=== Activity ===
Copy out the data that comes next, character for character, and leave the images aside.

=== Source records ===
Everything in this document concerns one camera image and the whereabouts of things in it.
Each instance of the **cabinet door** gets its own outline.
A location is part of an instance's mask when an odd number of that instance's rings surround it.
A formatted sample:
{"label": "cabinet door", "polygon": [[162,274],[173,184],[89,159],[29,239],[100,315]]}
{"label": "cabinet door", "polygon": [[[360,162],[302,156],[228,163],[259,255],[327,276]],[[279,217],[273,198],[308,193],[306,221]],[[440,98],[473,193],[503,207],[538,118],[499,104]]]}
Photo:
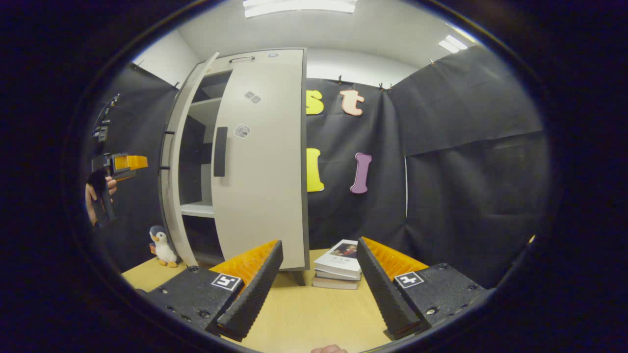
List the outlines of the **cabinet door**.
{"label": "cabinet door", "polygon": [[[281,239],[281,269],[309,265],[304,68],[303,51],[299,52],[298,63],[238,64],[222,96],[214,136],[212,200],[225,259]],[[239,126],[248,133],[242,134]],[[225,127],[222,149],[218,135]]]}
{"label": "cabinet door", "polygon": [[179,197],[179,155],[183,126],[190,110],[190,104],[196,94],[204,73],[218,57],[214,54],[206,62],[198,64],[181,87],[175,106],[170,116],[167,129],[174,131],[172,139],[166,138],[163,145],[161,164],[170,166],[170,170],[162,170],[160,174],[161,203],[164,210],[168,232],[179,256],[188,266],[198,266],[183,226],[181,216],[181,200]]}

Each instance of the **yellow letter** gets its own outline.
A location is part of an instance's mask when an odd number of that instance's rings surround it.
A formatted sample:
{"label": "yellow letter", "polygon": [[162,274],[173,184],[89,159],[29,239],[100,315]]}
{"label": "yellow letter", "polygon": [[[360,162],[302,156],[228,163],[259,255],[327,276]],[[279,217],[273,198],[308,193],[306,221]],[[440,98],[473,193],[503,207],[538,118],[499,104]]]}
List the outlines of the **yellow letter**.
{"label": "yellow letter", "polygon": [[320,176],[318,175],[318,156],[320,151],[316,148],[308,148],[305,150],[306,170],[308,177],[308,192],[323,191],[325,184],[320,182]]}
{"label": "yellow letter", "polygon": [[320,114],[323,111],[323,95],[317,90],[305,91],[305,114]]}

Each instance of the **black door handle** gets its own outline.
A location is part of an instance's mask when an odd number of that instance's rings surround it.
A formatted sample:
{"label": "black door handle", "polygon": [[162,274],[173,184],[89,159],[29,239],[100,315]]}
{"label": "black door handle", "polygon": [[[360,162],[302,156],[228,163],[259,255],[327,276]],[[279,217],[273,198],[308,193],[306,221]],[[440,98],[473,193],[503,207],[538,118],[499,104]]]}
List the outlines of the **black door handle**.
{"label": "black door handle", "polygon": [[216,128],[216,145],[214,146],[214,176],[225,176],[225,154],[227,152],[227,126]]}

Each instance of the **white wall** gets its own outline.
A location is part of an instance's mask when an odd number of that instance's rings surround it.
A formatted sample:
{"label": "white wall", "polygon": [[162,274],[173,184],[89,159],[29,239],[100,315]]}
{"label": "white wall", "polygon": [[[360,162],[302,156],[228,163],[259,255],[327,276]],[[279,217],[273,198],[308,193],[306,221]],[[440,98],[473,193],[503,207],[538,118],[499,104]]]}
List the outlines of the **white wall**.
{"label": "white wall", "polygon": [[307,77],[355,82],[384,88],[410,76],[419,68],[392,59],[359,52],[308,48]]}
{"label": "white wall", "polygon": [[179,31],[174,30],[149,46],[133,63],[141,62],[141,68],[171,85],[180,82],[176,86],[180,89],[192,68],[203,60],[190,49]]}

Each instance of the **penguin plush toy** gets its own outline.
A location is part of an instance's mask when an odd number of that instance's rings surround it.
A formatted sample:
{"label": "penguin plush toy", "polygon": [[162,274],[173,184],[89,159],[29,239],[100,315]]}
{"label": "penguin plush toy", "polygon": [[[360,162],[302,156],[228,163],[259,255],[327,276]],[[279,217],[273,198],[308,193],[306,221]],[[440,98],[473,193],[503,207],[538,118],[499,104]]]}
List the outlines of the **penguin plush toy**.
{"label": "penguin plush toy", "polygon": [[155,254],[159,258],[159,263],[162,266],[177,267],[176,263],[179,260],[179,255],[177,255],[166,229],[160,225],[154,225],[149,233],[151,234],[151,239],[155,242]]}

=== Solution for this exercise ===
Everything in this document concerns one camera image and the whereabouts of things in it.
Each instance of the **cabinet door** gets its own outline.
A location is part of an instance's mask when an odd number of that instance's rings surround it.
A formatted sample:
{"label": "cabinet door", "polygon": [[162,274],[173,184],[89,159],[29,239],[100,315]]}
{"label": "cabinet door", "polygon": [[[360,162],[302,156],[228,163],[259,255],[327,276]],[[279,217],[273,198],[308,193],[306,221]],[[440,98],[473,193],[503,207],[538,118],[499,104]]]}
Photo:
List the outlines of the **cabinet door**.
{"label": "cabinet door", "polygon": [[[281,239],[281,269],[309,265],[304,68],[303,51],[299,52],[298,63],[238,64],[222,96],[214,136],[212,200],[225,259]],[[239,126],[248,133],[242,134]],[[225,127],[222,149],[218,135]]]}
{"label": "cabinet door", "polygon": [[179,197],[179,155],[183,126],[190,110],[190,104],[196,94],[204,73],[218,57],[214,54],[206,62],[198,64],[181,87],[175,106],[170,116],[167,129],[174,131],[172,139],[166,138],[163,145],[161,164],[170,166],[170,170],[162,170],[160,174],[161,203],[164,210],[168,232],[179,256],[188,266],[198,266],[183,226],[181,216],[181,200]]}

Each instance of the **yellow letter** gets its own outline.
A location is part of an instance's mask when an odd number of that instance's rings surround it.
A formatted sample:
{"label": "yellow letter", "polygon": [[162,274],[173,184],[89,159],[29,239],[100,315]]}
{"label": "yellow letter", "polygon": [[[360,162],[302,156],[228,163],[259,255],[327,276]],[[279,217],[273,198],[308,193],[306,221]],[[440,98],[473,193],[503,207],[538,118],[499,104]]]}
List the outlines of the **yellow letter**.
{"label": "yellow letter", "polygon": [[320,176],[318,175],[318,156],[320,151],[316,148],[308,148],[305,150],[306,170],[308,177],[308,192],[323,191],[325,184],[320,182]]}
{"label": "yellow letter", "polygon": [[320,114],[323,111],[323,95],[317,90],[305,91],[305,114]]}

Each instance of the **black door handle** gets its own outline.
A location is part of an instance's mask when an odd number of that instance's rings surround it.
A formatted sample:
{"label": "black door handle", "polygon": [[162,274],[173,184],[89,159],[29,239],[100,315]]}
{"label": "black door handle", "polygon": [[[360,162],[302,156],[228,163],[259,255],[327,276]],[[279,217],[273,198],[308,193],[306,221]],[[440,98],[473,193],[503,207],[538,118],[499,104]]]}
List the outlines of the **black door handle**.
{"label": "black door handle", "polygon": [[216,128],[216,145],[214,146],[214,176],[225,176],[225,154],[227,152],[227,126]]}

Each instance of the **white wall** gets its own outline.
A location is part of an instance's mask when an odd number of that instance's rings surround it.
A formatted sample:
{"label": "white wall", "polygon": [[162,274],[173,184],[89,159],[29,239],[100,315]]}
{"label": "white wall", "polygon": [[[360,162],[302,156],[228,163],[259,255],[327,276]],[[279,217],[273,198],[308,193],[306,221]],[[440,98],[473,193],[503,207],[538,118],[499,104]]]}
List the outlines of the **white wall**.
{"label": "white wall", "polygon": [[307,77],[355,82],[384,88],[410,76],[419,68],[392,59],[359,52],[308,48]]}
{"label": "white wall", "polygon": [[179,31],[174,30],[149,46],[133,63],[141,62],[141,68],[171,85],[180,82],[176,86],[180,89],[192,68],[203,60],[190,49]]}

Each instance of the **penguin plush toy** gets its own outline.
A location is part of an instance's mask when an odd number of that instance's rings surround it.
A formatted sample:
{"label": "penguin plush toy", "polygon": [[162,274],[173,184],[89,159],[29,239],[100,315]]}
{"label": "penguin plush toy", "polygon": [[[360,162],[302,156],[228,163],[259,255],[327,276]],[[279,217],[273,198],[308,193],[306,221]],[[440,98],[473,193],[503,207],[538,118],[499,104]]]}
List the outlines of the **penguin plush toy**.
{"label": "penguin plush toy", "polygon": [[155,254],[159,258],[159,263],[162,266],[177,267],[176,263],[179,260],[179,255],[177,255],[166,229],[160,225],[154,225],[149,233],[151,234],[151,239],[155,242]]}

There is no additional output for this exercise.